Point-in-time recovery

Point-in-time recovery (PITR) in YugabyteDB enables recovery from a user or software error, while minimizing recovery point objective (RPO), recovery time objective (RTO), and overall impact on the cluster.

PITR is particularly applicable to the following:

  • DDL errors, such as an accidental table removal.
  • DML errors, such as execution of an incorrect update statement against one of the tables.

Typically, you know when the data was corrupted and want to restore to the closest possible uncorrupted state. With PITR, you can achieve that by providing a timestamp to which to restore. You can specify the time with the precision of up to 1 microsecond, far more precision than is possible with the regular snapshots that are typically taken hourly or daily.

How it works

PITR in YugabyteDB is based on a combination of the following:

  1. Flashback

    Flashback provides a way to rewind a database back to any microsecond in time over a short history retention period. Flashback is automatically and internally managed by YugabyteDB for performance purposes. The history retention period defaults to 24 hours and may be reduced to improve DB performance.

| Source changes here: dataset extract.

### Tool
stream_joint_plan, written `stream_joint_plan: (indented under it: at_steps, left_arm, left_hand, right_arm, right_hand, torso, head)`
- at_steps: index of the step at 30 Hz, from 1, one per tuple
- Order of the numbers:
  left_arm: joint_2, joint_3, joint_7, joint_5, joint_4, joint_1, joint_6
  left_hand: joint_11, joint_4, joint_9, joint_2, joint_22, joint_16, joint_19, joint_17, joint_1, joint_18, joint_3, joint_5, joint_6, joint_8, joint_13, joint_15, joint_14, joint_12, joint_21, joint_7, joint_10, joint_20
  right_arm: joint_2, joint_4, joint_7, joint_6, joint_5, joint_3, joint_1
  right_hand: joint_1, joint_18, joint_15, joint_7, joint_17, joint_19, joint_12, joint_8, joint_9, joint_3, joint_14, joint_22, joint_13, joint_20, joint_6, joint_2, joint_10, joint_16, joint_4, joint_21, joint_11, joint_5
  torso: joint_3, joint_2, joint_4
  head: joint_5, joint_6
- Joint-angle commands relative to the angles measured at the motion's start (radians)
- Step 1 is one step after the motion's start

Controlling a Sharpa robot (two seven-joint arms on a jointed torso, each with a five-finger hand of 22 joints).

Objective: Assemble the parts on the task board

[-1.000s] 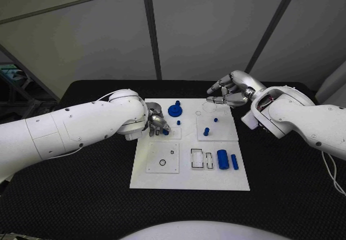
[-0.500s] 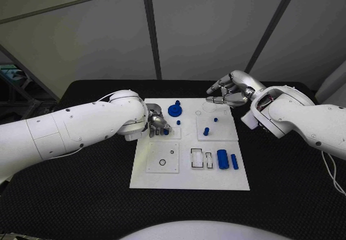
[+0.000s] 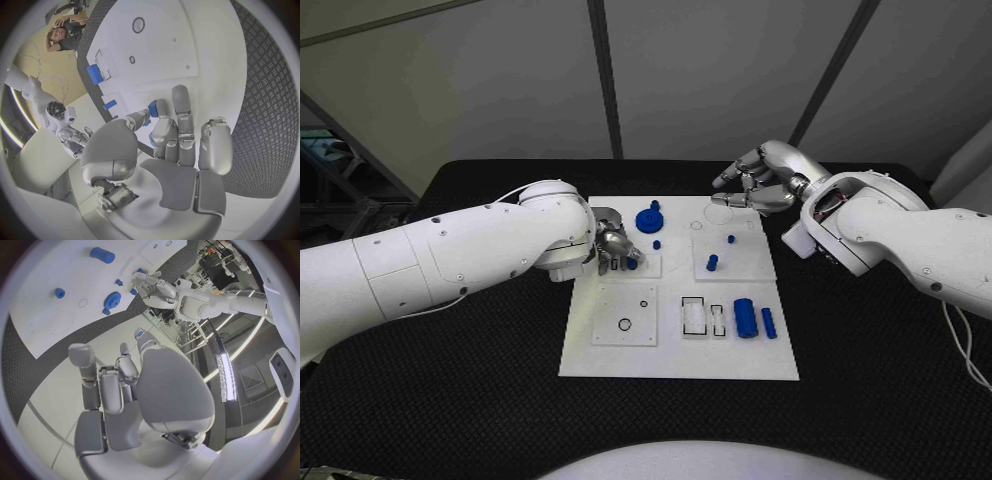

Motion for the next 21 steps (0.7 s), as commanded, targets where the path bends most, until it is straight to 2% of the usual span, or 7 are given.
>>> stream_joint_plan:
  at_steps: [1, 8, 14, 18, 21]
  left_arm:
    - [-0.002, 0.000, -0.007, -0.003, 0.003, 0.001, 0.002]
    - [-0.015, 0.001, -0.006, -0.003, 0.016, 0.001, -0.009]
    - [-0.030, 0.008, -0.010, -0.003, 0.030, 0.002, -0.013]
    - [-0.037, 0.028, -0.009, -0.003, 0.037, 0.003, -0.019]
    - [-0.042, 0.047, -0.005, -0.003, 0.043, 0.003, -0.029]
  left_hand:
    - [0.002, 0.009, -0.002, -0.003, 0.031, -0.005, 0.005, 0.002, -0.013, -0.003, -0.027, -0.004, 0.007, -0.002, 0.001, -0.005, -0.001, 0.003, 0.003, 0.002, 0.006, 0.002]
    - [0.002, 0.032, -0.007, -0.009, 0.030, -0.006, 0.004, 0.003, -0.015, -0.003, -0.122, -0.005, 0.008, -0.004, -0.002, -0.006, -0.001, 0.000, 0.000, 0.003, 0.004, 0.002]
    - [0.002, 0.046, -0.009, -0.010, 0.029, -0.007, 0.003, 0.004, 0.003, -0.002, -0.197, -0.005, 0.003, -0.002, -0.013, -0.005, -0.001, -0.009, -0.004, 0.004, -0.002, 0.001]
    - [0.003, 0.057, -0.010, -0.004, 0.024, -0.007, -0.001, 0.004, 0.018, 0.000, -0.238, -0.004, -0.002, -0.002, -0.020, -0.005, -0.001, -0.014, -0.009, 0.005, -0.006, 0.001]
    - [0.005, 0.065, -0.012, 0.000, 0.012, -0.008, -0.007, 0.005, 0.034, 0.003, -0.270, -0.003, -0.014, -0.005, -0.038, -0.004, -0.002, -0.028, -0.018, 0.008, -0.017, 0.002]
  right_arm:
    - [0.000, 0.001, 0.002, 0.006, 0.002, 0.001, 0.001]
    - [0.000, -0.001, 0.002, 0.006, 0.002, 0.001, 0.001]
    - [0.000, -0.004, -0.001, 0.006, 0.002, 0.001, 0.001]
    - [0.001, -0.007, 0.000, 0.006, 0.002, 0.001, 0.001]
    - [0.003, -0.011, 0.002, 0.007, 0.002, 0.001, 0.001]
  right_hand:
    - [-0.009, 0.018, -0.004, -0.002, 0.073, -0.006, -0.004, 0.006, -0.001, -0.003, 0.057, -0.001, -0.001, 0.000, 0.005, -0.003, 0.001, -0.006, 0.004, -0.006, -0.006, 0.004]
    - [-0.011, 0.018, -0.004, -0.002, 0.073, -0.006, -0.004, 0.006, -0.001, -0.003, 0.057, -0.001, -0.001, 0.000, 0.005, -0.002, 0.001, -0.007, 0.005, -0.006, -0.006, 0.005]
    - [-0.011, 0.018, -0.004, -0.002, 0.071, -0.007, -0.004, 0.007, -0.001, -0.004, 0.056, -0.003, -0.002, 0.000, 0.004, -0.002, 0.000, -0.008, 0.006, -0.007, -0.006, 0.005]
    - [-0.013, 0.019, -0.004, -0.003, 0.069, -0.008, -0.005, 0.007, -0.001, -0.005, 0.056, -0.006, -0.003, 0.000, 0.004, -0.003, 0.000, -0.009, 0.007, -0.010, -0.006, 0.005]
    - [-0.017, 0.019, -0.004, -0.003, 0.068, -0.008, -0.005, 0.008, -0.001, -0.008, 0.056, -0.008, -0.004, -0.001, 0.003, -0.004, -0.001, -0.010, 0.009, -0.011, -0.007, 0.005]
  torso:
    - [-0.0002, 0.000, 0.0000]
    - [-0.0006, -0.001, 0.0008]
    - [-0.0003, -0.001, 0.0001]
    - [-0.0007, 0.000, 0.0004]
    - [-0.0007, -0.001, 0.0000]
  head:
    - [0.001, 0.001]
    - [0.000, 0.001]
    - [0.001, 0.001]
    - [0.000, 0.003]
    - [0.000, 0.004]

  2. Periodic distributed snapshots

    Distributed snapshots capture a lightweight zero-cost copy of database data files, including all detailed data changes, for the specified retention period. By creating and saving snapshots periodically, you effectively create a total PITR history, which is the combination of all of the individual snapshots.

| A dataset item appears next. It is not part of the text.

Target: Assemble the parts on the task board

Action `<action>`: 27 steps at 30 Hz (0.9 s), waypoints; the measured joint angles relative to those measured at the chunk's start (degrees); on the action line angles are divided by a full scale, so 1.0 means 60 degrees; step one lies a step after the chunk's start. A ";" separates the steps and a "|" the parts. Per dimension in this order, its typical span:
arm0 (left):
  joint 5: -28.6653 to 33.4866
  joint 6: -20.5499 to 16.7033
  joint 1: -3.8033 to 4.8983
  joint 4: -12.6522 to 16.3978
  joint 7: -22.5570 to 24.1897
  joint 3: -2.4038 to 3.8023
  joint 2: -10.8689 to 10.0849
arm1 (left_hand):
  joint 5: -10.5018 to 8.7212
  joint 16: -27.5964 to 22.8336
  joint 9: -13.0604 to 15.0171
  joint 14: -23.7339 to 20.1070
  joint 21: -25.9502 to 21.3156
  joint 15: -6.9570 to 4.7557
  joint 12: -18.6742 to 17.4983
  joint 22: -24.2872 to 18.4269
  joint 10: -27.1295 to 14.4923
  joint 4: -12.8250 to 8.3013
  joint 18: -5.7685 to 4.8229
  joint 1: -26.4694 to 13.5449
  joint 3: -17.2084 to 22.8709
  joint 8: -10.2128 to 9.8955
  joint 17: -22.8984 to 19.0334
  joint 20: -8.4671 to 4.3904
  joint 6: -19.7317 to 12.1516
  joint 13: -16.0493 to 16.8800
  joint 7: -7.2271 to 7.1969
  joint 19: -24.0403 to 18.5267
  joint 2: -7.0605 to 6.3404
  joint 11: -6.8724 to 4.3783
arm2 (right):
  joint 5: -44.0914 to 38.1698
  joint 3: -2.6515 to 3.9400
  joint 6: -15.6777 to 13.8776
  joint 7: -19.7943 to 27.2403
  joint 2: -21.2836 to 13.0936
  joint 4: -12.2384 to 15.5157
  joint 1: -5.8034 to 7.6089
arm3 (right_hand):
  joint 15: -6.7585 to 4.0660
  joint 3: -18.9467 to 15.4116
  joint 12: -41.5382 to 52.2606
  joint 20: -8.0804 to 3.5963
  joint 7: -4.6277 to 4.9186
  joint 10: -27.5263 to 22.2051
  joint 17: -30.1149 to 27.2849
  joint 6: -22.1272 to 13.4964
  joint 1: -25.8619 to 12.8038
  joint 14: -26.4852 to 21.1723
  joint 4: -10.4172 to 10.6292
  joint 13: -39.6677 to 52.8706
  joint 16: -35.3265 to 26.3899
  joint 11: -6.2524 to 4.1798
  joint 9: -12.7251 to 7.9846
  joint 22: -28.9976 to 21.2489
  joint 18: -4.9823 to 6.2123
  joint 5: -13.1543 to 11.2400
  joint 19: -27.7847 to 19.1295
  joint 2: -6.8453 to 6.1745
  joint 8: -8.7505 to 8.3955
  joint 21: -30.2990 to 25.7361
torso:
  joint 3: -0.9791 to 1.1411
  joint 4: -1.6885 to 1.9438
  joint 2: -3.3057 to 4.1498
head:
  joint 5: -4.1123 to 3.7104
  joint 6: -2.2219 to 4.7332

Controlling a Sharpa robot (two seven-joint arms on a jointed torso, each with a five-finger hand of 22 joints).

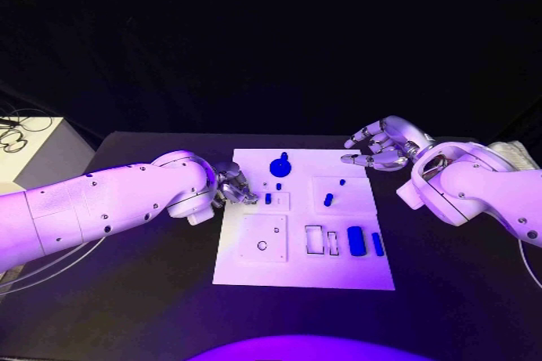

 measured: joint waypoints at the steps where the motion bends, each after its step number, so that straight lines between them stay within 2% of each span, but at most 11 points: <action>1: 0.0053 0.0006 0.0001 0.0016 0.0010 0.0025 -0.0029 | 0.0000 0.0000 0.0009 0.0000 0.0000 0.0000 0.0000 -0.0007 0.0000 0.0011 0.0000 0.0000 0.0012 0.0004 0.0000 0.0000 0.0000 -0.0017 -0.0001 0.0000 0.0000 0.0000 | 0.0000 0.0000 0.0001 0.0000 0.0004 -0.0003 -0.0001 | 0.0000 0.0000 0.0000 0.0000 0.0000 0.0000 0.0000 0.0000 0.0000 0.0000 0.0000 0.0000 0.0000 0.0000 0.0000 0.0000 0.0000 0.0000 0.0000 0.0000 0.0000 0.0000 | 0.0001 0.0000 -0.0002 | 0.0000 0.0007; 7: 0.0410 0.0093 0.0059 0.0071 0.0088 0.0217 -0.0167 | 0.0000 0.0000 0.0059 0.0000 0.0000 0.0000 0.0000 -0.0064 0.0005 -0.0018 0.0000 -0.0053 0.0140 0.0054 0.0000 0.0000 0.0000 -0.0089 0.0001 0.0000 -0.0053 0.0005 | 0.0000 0.0000 0.0006 0.0004 0.0031 -0.0056 -0.0009 | 0.0000 0.0000 0.0000 0.0000 0.0000 0.0000 0.0000 0.0000 0.0000 0.0000 0.0000 0.0000 0.0000 0.0000 0.0000 0.0008 -0.0001 0.0000 0.0000 0.0000 0.0000 0.0000 | 0.0006 0.0011 -0.0024 | 0.0017 0.0054; 13: 0.0706 0.0397 0.0203 -0.0086 0.0130 0.0311 -0.0191 | -0.0028 -0.0007 0.0060 0.0000 -0.0066 0.0000 -0.0112 -0.0156 -0.0080 -0.0017 0.0000 -0.0058 0.0170 0.0054 0.0000 0.0019 -0.0006 -0.0242 0.0007 -0.0062 -0.0058 0.0029 | 0.0005 0.0000 0.0012 0.0009 0.0052 -0.0092 -0.0014 | 0.0000 0.0000 0.0000 0.0000 0.0000 0.0000 0.0000 0.0000 0.0000 0.0000 0.0000 0.0000 0.0000 0.0000 0.0000 0.0008 0.0000 0.0000 0.0000 0.0000 0.0000 0.0000 | 0.0013 0.0016 -0.0030 | 0.0026 0.0064; 15: 0.0851 0.0668 0.0257 -0.0240 0.0130 0.0325 -0.0154 | -0.0088 -0.0081 0.0076 0.0000 -0.0141 0.0000 -0.0216 -0.0256 -0.0215 -0.0016 0.0011 -0.0060 0.0198 0.0091 0.0000 0.0053 -0.0078 -0.0367 0.0063 -0.0195 -0.0058 0.0065 | 0.0006 0.0000 0.0015 0.0010 0.0058 -0.0100 -0.0017 | 0.0000 0.0000 0.0000 0.0000 0.0000 0.0000 0.0000 0.0000 0.0000 0.0000 0.0000 0.0000 0.0000 0.0000 0.0000 0.0007 0.0000 0.0000 0.0000 0.0000 0.0000 0.0000 | 0.0012 0.0012 -0.0029 | 0.0025 0.0071; 17: 0.0975 0.0917 0.0294 -0.0381 0.0126 0.0327 -0.0097 | -0.0135 -0.0118 0.0094 0.0000 -0.0177 0.0000 -0.0271 -0.0305 -0.0281 -0.0042 0.0146 -0.0060 0.0275 0.0117 0.0000 0.0083 -0.0148 -0.0457 0.0074 -0.0226 -0.0059 0.0097 | 0.0007 0.0001 0.0017 0.0011 0.0062 -0.0104 -0.0017 | 0.0000 0.0000 0.0000 0.0000 0.0000 0.0000 0.0000 0.0000 0.0000 0.0000 0.0000 0.0000 0.0000 0.0000 0.0000 0.0007 0.0001 0.0000 0.0000 0.0000 0.0000 0.0000 | 0.0012 0.0010 -0.0024 | 0.0014 0.0074; 21: 0.1380 0.1723 0.0420 -0.0830 0.0080 0.0330 0.0138 | -0.0276 -0.0156 0.0132 -0.0035 -0.0253 0.0034 -0.0349 -0.0387 -0.0420 -0.0049 0.0151 -0.0193 0.0270 0.0141 0.0000 0.0089 -0.0252 -0.0603 0.0129 -0.0334 0.0026 0.0166 | 0.0008 0.0002 0.0022 0.0012 0.0072 -0.0115 -0.0019 | 0.0000 0.0000 0.0000 0.0000 0.0000 0.0000 0.0000 0.0000 0.0000 0.0000 -0.0001 -0.0001 0.0000 0.0000 0.0000 0.0007 0.0000 0.0000 0.0000 0.0000 0.0000 0.0000 | 0.0012 0.0005 -0.0012 | 0.0005 0.0077; 24: 0.1689 0.2446 0.0573 -0.1267 0.0023 0.0330 0.0371 | -0.0458 -0.0202 0.0168 -0.0001 -0.0297 0.0068 -0.0364 -0.0445 -0.0586 -0.0137 0.0150 -0.0326 0.0205 0.0152 0.0000 0.0135 -0.0337 -0.0677 0.0159 -0.0379 0.0163 0.0163 | 0.0009 0.0001 0.0026 0.0012 0.0085 -0.0119 -0.0021 | 0.0000 0.0001 0.0000 0.0000 0.0000 0.0000 0.0000 0.0000 0.0000 0.0000 -0.0001 0.0000 0.0000 0.0000 0.0000 0.0006 0.0000 0.0000 0.0000 0.0000 0.0000 0.0000 | 0.0012 0.0000 -0.0006 | -0.0006 0.0059; 27: 0.1901 0.3130 0.0760 -0.1703 -0.0049 0.0312 0.0626 | -0.0469 -0.0202 0.0196 -0.0003 -0.0297 0.0070 -0.0364 -0.0418 -0.0588 -0.0137 0.0150 -0.0409 0.0205 0.0153 0.0000 0.0135 -0.0338 -0.0647 0.0160 -0.0379 0.0285 0.0161 | 0.0010 -0.0001 0.0030 0.0012 0.0098 -0.0122 -0.0021 | 0.0000 0.0000 0.0000 0.0000 0.0000 0.0000 0.0000 0.0000 0.0000 0.0000 -0.0001 -0.0001 0.0000 0.0000 0.0000 0.0006 0.0000 0.0000 0.0000 0.0000 0.0000 -0.0045 | 0.0012 0.0000 -0.0005 | -0.0012 0.0036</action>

For example, if your overall retention target for PITR is three days, you can specify the following configuration:

  • Take snapshots daily.
  • Retain each snapshot for three days.

This configuration ensures that at any moment there is a continuous change history maintained for the last three days. When you trigger a point-in-time restore, YugabyteDB selects the closest snapshot to the timestamp you provide, and then uses flashback in that snapshot.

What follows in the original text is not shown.